- TASK OBJECTIVE:
Among the entries below, how many lines include the word "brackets"? Reply with only the number.

RECORDED INFORMATION: Begin

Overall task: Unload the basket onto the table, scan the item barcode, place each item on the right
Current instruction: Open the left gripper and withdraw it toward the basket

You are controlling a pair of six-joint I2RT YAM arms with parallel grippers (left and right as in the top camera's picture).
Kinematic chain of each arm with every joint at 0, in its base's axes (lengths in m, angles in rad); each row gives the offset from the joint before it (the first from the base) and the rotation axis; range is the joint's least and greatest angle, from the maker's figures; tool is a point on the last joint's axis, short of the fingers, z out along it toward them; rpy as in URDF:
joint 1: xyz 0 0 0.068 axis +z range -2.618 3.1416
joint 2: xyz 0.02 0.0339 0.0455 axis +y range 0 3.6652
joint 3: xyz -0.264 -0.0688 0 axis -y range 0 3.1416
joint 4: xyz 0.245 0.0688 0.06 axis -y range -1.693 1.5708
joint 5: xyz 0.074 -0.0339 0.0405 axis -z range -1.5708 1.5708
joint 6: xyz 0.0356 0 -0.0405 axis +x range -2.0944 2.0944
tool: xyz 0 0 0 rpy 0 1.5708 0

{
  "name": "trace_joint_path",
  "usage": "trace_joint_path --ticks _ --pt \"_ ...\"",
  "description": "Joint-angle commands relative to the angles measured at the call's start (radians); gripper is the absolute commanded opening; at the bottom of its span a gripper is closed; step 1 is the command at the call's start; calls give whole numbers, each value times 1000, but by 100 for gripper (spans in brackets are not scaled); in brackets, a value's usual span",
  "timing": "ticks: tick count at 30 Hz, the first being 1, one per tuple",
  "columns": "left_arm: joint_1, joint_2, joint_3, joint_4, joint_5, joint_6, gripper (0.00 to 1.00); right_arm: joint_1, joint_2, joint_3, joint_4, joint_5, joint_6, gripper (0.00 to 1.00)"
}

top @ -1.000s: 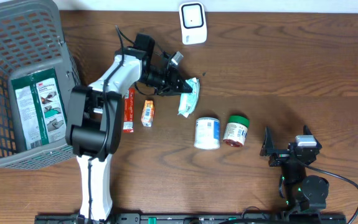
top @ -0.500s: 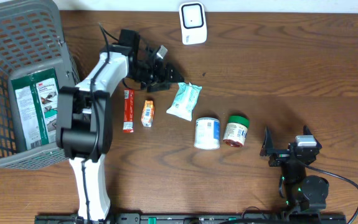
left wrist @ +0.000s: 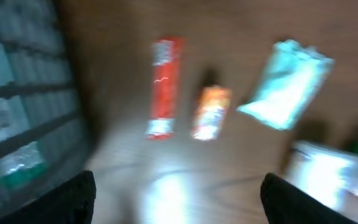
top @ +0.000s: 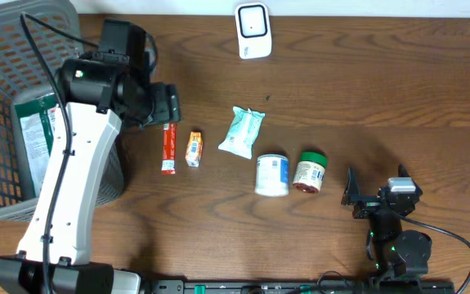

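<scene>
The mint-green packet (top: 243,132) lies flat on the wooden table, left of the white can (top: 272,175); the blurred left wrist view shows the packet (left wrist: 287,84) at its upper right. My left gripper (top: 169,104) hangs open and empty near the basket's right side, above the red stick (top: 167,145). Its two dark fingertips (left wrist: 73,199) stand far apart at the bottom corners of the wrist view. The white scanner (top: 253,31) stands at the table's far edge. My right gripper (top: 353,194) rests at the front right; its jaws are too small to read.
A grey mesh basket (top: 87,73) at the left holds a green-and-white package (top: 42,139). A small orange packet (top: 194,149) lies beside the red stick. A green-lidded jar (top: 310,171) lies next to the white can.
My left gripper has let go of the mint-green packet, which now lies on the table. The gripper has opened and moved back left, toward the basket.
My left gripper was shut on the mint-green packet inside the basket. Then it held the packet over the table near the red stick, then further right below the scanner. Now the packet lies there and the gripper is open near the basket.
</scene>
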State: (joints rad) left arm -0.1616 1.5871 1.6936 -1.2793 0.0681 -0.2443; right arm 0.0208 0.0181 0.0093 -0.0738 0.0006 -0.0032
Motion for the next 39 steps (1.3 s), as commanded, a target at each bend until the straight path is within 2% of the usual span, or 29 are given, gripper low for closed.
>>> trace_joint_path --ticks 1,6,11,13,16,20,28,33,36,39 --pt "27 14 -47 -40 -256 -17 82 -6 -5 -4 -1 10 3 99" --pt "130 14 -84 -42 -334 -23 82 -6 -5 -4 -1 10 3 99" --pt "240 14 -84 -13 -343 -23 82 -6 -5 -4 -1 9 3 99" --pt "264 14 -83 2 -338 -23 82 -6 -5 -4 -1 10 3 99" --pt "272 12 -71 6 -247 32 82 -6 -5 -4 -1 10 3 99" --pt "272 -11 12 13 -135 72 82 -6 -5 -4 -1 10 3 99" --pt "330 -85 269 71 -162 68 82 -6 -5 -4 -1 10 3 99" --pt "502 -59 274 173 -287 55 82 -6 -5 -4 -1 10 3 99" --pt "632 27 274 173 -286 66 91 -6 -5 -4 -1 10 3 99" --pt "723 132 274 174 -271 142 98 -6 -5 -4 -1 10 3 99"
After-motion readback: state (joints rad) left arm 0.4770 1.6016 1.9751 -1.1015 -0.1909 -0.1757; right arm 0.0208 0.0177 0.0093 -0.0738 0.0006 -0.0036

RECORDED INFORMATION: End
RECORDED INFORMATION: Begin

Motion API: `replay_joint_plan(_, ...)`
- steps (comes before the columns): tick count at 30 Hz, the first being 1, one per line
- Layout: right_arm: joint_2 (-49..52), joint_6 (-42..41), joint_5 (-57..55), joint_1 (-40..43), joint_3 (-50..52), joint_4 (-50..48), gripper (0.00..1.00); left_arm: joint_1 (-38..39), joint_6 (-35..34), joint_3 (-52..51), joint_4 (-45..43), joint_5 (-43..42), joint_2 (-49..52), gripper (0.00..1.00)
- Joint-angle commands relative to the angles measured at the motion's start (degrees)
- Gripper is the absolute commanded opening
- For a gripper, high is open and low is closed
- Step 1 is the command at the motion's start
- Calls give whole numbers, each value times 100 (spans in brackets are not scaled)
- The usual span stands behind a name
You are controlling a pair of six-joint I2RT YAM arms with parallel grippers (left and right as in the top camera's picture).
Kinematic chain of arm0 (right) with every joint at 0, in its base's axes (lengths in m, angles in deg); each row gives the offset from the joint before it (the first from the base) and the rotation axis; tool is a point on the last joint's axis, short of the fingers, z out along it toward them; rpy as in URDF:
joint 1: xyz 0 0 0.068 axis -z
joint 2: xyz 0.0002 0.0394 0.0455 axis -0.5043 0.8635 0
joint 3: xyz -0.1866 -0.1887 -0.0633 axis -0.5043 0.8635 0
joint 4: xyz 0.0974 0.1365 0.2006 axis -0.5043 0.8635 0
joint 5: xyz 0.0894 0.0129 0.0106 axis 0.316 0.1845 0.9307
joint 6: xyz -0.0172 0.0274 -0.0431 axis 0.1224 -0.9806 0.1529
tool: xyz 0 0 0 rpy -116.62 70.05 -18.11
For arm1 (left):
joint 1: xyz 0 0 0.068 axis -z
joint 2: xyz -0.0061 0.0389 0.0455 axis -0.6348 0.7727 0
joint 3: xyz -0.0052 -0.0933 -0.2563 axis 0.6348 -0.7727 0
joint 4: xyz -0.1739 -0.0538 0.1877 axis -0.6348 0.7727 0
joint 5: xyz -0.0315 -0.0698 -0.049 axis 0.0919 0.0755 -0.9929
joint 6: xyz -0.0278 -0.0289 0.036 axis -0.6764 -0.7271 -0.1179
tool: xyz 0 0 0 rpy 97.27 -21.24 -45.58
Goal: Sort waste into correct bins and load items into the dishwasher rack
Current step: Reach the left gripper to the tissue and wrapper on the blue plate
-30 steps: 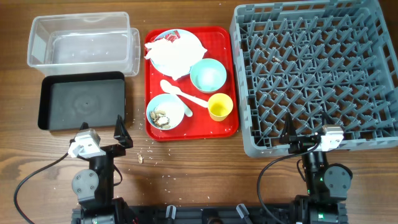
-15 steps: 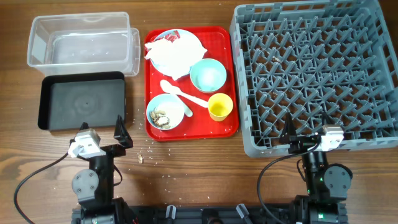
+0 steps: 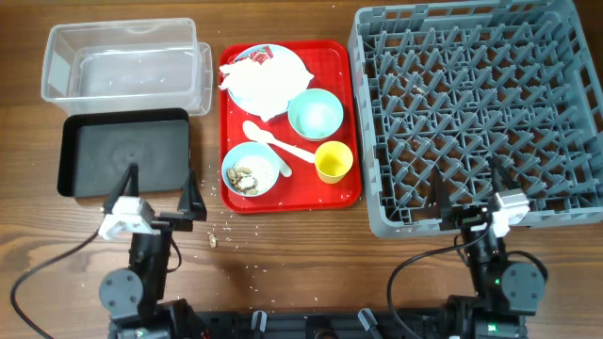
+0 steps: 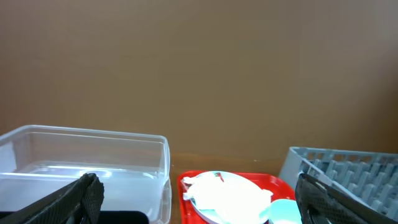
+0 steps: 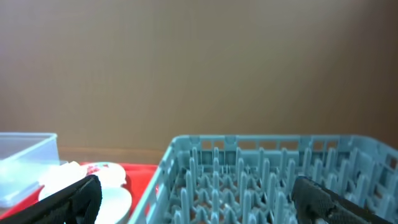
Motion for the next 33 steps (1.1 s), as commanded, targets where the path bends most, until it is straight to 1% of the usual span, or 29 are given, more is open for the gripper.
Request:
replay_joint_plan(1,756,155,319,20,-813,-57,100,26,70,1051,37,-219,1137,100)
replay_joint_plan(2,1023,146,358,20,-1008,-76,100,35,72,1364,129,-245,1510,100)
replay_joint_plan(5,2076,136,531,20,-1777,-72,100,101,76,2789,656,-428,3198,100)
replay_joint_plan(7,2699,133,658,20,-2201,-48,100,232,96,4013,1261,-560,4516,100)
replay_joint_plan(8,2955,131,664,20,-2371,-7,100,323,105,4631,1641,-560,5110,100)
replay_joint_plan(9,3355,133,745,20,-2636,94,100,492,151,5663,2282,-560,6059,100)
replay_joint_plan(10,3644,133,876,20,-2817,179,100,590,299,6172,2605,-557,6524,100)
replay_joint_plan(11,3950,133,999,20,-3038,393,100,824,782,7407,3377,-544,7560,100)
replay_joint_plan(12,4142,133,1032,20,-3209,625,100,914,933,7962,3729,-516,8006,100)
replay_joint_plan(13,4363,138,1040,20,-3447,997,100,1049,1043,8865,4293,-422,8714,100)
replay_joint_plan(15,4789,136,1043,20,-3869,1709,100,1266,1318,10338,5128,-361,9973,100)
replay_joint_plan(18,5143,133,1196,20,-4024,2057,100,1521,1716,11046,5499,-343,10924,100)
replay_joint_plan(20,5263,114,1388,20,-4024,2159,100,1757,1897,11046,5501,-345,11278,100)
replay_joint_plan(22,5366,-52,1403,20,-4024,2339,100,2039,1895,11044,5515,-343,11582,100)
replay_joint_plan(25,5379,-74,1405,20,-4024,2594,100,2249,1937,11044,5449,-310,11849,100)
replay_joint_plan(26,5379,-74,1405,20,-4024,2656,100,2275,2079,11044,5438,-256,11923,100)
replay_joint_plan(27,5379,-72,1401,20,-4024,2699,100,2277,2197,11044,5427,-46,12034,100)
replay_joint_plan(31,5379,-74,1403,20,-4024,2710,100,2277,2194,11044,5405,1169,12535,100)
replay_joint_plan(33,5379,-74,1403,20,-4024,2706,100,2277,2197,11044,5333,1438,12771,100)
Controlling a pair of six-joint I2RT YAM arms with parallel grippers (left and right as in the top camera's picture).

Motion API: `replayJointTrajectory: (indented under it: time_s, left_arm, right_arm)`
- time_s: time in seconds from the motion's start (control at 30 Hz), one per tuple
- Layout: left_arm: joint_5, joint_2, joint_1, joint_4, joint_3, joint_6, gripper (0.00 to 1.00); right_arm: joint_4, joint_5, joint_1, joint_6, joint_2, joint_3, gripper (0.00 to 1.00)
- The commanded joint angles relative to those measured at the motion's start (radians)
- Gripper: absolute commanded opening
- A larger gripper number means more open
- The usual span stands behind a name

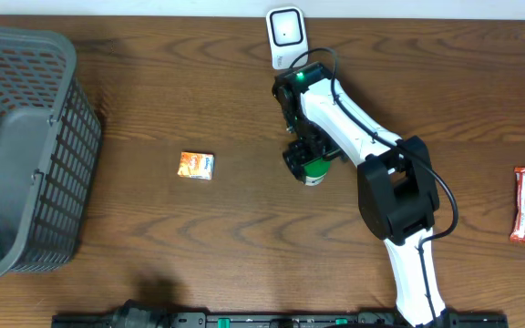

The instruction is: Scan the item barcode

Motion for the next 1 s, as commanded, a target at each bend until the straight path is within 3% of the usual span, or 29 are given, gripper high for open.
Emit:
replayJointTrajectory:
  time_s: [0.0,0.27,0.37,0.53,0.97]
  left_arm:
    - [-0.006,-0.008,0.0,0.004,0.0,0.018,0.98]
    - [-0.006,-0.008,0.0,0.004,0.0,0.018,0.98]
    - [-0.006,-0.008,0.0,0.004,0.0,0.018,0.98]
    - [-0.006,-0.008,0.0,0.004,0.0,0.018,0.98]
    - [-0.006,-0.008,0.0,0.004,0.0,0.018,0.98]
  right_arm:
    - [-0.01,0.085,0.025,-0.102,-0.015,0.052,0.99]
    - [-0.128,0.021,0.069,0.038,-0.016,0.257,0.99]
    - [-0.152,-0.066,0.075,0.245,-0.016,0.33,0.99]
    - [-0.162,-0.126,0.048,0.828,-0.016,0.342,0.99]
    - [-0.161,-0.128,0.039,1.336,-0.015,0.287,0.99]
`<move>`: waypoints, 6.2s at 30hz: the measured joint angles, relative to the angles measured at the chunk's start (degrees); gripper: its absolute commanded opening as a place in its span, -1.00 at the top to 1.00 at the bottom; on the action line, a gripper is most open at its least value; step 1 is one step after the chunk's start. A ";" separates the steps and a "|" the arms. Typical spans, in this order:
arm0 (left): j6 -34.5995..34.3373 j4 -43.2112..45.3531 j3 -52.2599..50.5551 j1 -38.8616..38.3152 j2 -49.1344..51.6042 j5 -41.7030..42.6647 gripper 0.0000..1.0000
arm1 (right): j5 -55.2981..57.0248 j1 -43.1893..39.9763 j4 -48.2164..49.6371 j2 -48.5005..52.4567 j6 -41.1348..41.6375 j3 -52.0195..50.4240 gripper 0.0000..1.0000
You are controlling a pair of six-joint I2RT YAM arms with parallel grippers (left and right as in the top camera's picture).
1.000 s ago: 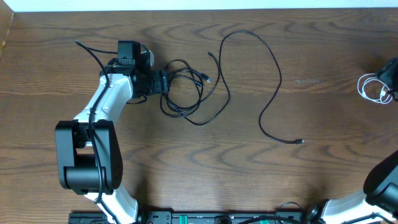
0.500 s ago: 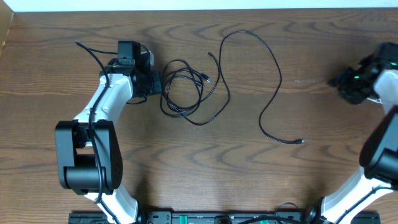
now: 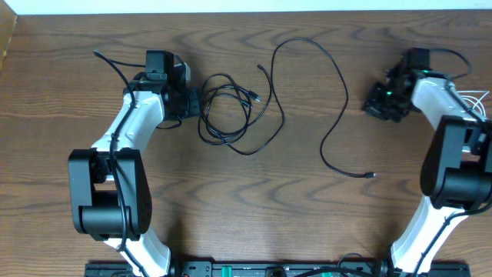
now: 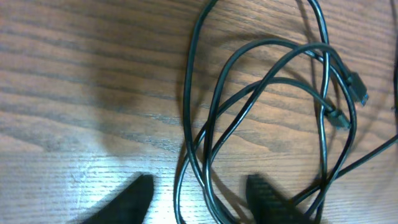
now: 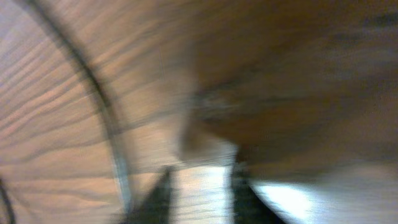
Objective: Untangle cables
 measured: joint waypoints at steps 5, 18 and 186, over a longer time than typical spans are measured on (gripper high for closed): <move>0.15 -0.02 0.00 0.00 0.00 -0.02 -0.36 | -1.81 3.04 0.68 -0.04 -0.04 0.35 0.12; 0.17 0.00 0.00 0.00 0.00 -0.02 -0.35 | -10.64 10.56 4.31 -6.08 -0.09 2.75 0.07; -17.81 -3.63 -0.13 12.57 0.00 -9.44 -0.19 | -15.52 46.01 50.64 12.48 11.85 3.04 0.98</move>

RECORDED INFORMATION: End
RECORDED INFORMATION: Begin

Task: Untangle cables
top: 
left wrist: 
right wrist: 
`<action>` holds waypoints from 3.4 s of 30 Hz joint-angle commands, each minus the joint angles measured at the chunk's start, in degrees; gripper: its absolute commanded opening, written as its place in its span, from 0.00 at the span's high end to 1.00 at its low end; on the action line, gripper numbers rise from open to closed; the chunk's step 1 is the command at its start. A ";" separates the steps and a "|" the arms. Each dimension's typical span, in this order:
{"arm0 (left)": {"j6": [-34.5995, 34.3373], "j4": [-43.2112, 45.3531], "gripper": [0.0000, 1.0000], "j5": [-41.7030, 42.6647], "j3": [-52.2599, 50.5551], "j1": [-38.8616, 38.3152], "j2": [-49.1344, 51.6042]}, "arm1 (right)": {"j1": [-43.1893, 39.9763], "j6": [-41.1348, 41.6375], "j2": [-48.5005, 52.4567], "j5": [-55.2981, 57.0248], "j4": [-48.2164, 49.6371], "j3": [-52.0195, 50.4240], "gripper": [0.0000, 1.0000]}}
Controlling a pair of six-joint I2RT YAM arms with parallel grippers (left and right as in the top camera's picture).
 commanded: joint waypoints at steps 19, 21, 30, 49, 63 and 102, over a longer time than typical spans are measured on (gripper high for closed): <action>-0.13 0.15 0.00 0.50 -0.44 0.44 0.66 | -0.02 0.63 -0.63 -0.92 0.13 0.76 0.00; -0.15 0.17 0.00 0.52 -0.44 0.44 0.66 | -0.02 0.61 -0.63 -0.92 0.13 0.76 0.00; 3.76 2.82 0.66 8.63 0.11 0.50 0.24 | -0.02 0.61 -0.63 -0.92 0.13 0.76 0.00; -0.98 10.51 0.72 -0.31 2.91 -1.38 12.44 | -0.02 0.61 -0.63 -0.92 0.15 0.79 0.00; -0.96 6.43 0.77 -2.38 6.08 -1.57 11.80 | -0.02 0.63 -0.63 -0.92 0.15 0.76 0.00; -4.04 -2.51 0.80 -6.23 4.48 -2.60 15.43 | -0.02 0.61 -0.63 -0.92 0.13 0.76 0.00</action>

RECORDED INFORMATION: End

- RESPONSE BELOW:
2